Saved data entries:

►

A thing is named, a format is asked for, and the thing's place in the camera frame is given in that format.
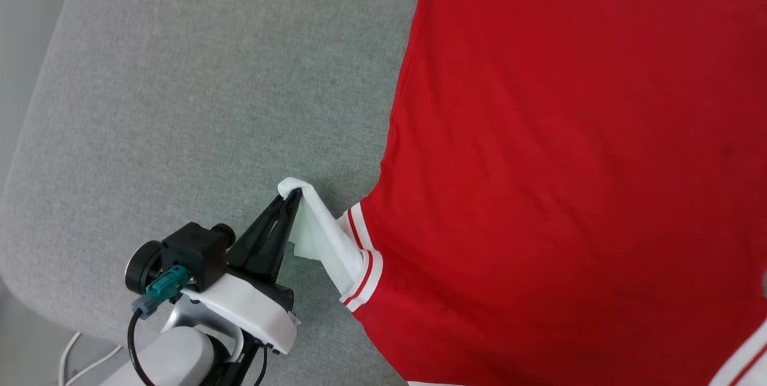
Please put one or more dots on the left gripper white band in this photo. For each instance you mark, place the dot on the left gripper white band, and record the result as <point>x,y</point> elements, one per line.
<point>257,314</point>

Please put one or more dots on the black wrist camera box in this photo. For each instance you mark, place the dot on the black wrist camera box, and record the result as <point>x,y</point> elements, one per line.
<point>195,251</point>

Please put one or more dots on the red garment with white stripes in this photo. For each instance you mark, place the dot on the red garment with white stripes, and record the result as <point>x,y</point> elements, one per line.
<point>569,164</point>

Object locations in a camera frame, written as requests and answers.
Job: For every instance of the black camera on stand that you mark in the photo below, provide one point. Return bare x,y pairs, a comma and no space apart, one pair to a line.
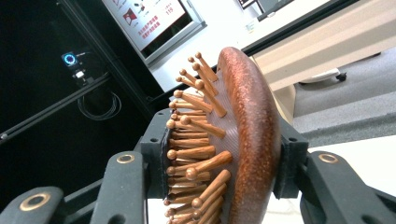
102,46

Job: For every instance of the black curtain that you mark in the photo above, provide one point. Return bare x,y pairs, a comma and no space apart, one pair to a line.
31,77

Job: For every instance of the brown wooden hairbrush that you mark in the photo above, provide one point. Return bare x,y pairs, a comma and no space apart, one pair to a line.
255,130

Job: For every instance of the light wooden desk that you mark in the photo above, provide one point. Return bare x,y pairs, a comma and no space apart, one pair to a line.
327,40

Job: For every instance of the black frame rail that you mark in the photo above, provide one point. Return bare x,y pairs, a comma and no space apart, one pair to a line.
46,112

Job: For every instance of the silver-framed notice board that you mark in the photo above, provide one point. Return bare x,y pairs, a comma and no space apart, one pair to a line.
149,21

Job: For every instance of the office chair base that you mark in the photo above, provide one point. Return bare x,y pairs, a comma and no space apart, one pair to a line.
323,74

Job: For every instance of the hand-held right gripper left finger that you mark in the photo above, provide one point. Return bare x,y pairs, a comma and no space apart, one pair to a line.
124,186

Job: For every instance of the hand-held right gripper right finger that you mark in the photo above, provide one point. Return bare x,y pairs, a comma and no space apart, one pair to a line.
330,186

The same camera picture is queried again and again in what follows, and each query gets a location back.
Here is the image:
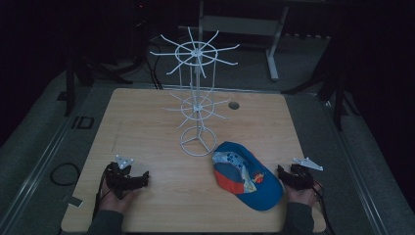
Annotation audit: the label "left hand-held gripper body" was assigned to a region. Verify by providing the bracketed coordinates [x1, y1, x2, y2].
[104, 154, 135, 201]

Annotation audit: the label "left hand-held gripper cable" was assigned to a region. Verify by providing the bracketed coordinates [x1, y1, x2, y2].
[92, 169, 111, 221]

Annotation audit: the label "person's left hand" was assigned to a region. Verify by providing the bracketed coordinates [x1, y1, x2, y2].
[99, 178, 142, 215]

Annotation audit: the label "blue and orange cap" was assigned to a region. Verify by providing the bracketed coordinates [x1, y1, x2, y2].
[211, 140, 285, 212]

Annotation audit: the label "right hand-held gripper cable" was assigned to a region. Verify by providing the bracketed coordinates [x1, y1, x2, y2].
[310, 179, 337, 235]

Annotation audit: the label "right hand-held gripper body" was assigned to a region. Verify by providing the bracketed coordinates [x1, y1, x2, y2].
[284, 157, 324, 192]

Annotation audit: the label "black floor cables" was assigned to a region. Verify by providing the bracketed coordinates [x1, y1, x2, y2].
[142, 19, 164, 90]

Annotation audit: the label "person's right hand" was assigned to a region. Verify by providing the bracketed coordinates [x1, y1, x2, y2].
[285, 182, 320, 208]

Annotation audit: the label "black metal stand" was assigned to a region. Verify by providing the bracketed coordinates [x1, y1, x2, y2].
[57, 38, 135, 118]
[282, 48, 362, 132]

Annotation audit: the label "white metal desk frame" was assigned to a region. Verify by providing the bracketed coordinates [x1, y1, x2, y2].
[197, 0, 291, 82]

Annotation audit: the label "hand-held gripper cable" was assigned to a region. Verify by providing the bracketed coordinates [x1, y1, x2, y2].
[92, 169, 111, 221]
[310, 179, 337, 235]

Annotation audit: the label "white wire hanging rack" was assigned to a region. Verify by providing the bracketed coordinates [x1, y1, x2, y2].
[149, 26, 241, 158]

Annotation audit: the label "black cable loop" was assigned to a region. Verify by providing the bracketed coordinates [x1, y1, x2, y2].
[49, 162, 82, 187]

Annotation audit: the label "black rectangular floor frame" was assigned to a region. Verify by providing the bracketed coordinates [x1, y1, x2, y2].
[70, 115, 95, 130]

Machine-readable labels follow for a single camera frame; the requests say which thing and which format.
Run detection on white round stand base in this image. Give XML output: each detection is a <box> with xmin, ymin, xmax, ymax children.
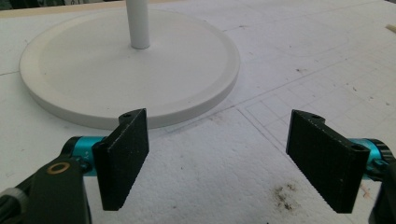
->
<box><xmin>18</xmin><ymin>8</ymin><xmax>241</xmax><ymax>131</ymax></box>

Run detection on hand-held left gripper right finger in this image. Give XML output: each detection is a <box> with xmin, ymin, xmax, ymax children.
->
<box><xmin>285</xmin><ymin>108</ymin><xmax>396</xmax><ymax>215</ymax></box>

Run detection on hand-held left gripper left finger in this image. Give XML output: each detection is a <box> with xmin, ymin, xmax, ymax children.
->
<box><xmin>61</xmin><ymin>107</ymin><xmax>150</xmax><ymax>212</ymax></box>

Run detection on white stand pole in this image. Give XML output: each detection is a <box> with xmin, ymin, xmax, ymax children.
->
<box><xmin>125</xmin><ymin>0</ymin><xmax>151</xmax><ymax>50</ymax></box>

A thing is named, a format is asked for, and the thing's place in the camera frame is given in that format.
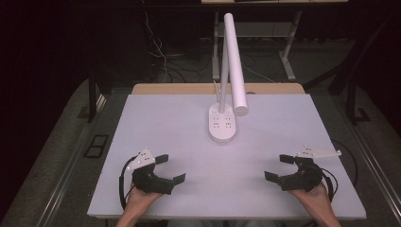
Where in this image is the white desk lamp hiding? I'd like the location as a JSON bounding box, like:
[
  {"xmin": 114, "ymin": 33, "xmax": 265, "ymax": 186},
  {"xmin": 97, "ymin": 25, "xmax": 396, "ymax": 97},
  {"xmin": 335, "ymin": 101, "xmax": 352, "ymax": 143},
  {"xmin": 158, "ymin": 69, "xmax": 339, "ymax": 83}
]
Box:
[{"xmin": 207, "ymin": 12, "xmax": 251, "ymax": 145}]

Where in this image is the black floor frame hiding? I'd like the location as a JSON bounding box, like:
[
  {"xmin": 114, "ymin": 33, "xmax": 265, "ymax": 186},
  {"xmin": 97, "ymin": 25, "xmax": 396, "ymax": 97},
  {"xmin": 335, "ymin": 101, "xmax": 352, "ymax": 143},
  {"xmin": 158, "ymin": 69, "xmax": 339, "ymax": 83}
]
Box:
[{"xmin": 82, "ymin": 133, "xmax": 111, "ymax": 159}]

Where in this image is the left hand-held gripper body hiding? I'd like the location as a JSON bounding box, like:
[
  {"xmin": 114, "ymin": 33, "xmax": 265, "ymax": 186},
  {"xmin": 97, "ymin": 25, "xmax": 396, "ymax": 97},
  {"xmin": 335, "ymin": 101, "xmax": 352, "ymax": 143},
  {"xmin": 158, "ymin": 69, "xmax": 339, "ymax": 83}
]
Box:
[{"xmin": 125, "ymin": 148, "xmax": 175, "ymax": 196}]

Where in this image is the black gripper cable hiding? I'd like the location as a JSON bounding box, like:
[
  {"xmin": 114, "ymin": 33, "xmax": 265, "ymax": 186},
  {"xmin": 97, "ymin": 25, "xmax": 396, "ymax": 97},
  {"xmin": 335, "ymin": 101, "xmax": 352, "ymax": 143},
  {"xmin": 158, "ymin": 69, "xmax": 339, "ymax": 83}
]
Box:
[
  {"xmin": 320, "ymin": 166, "xmax": 340, "ymax": 203},
  {"xmin": 118, "ymin": 155, "xmax": 140, "ymax": 211}
]

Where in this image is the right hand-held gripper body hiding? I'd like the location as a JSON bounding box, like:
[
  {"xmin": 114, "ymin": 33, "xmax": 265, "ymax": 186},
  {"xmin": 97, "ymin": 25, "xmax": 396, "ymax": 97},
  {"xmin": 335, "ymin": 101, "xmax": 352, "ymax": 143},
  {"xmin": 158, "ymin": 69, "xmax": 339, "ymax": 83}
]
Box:
[{"xmin": 278, "ymin": 146, "xmax": 342, "ymax": 193}]

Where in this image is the black metal stand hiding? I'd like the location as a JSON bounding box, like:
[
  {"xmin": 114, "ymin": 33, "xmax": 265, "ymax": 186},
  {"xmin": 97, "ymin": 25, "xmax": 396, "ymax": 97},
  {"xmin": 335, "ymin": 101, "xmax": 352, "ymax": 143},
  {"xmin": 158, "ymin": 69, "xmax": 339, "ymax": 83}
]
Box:
[{"xmin": 303, "ymin": 13, "xmax": 392, "ymax": 126}]

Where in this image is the black floor cable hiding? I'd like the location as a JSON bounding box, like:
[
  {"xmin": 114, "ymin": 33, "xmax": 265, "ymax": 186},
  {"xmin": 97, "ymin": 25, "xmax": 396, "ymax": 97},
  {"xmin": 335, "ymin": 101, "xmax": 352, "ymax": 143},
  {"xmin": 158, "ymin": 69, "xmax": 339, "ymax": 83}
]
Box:
[{"xmin": 330, "ymin": 137, "xmax": 359, "ymax": 187}]

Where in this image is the white lamp cable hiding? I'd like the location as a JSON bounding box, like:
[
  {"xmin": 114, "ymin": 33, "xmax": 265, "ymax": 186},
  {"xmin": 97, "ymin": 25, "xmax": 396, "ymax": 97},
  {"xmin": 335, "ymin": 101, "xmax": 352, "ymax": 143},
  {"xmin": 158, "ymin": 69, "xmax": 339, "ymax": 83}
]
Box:
[{"xmin": 212, "ymin": 79, "xmax": 222, "ymax": 102}]

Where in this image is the person's right hand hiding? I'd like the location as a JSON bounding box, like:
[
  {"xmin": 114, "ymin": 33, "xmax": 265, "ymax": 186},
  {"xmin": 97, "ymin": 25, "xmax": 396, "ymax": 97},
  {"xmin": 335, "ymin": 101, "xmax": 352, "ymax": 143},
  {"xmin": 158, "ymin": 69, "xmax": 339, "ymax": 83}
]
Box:
[{"xmin": 288, "ymin": 182, "xmax": 333, "ymax": 218}]

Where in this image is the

◄

*WORK REQUEST*
Repeat, word for word, every line from the line that contains "Where in this image is the white lamp" to the end of the entries; include both of those lines and no others.

*WORKED SOLUTION*
Where in this image is the white lamp cable hiding? I'd like the location as a JSON bounding box, like:
[
  {"xmin": 114, "ymin": 33, "xmax": 265, "ymax": 186},
  {"xmin": 97, "ymin": 25, "xmax": 396, "ymax": 97},
  {"xmin": 335, "ymin": 101, "xmax": 352, "ymax": 143},
  {"xmin": 158, "ymin": 69, "xmax": 339, "ymax": 83}
]
Box:
[{"xmin": 212, "ymin": 79, "xmax": 222, "ymax": 102}]

Where in this image is the person's right hand hiding? I'd like the location as a JSON bounding box, like:
[
  {"xmin": 114, "ymin": 33, "xmax": 265, "ymax": 186},
  {"xmin": 97, "ymin": 25, "xmax": 396, "ymax": 97},
  {"xmin": 335, "ymin": 101, "xmax": 352, "ymax": 143},
  {"xmin": 158, "ymin": 69, "xmax": 339, "ymax": 83}
]
Box:
[{"xmin": 288, "ymin": 182, "xmax": 333, "ymax": 218}]

Where in this image is the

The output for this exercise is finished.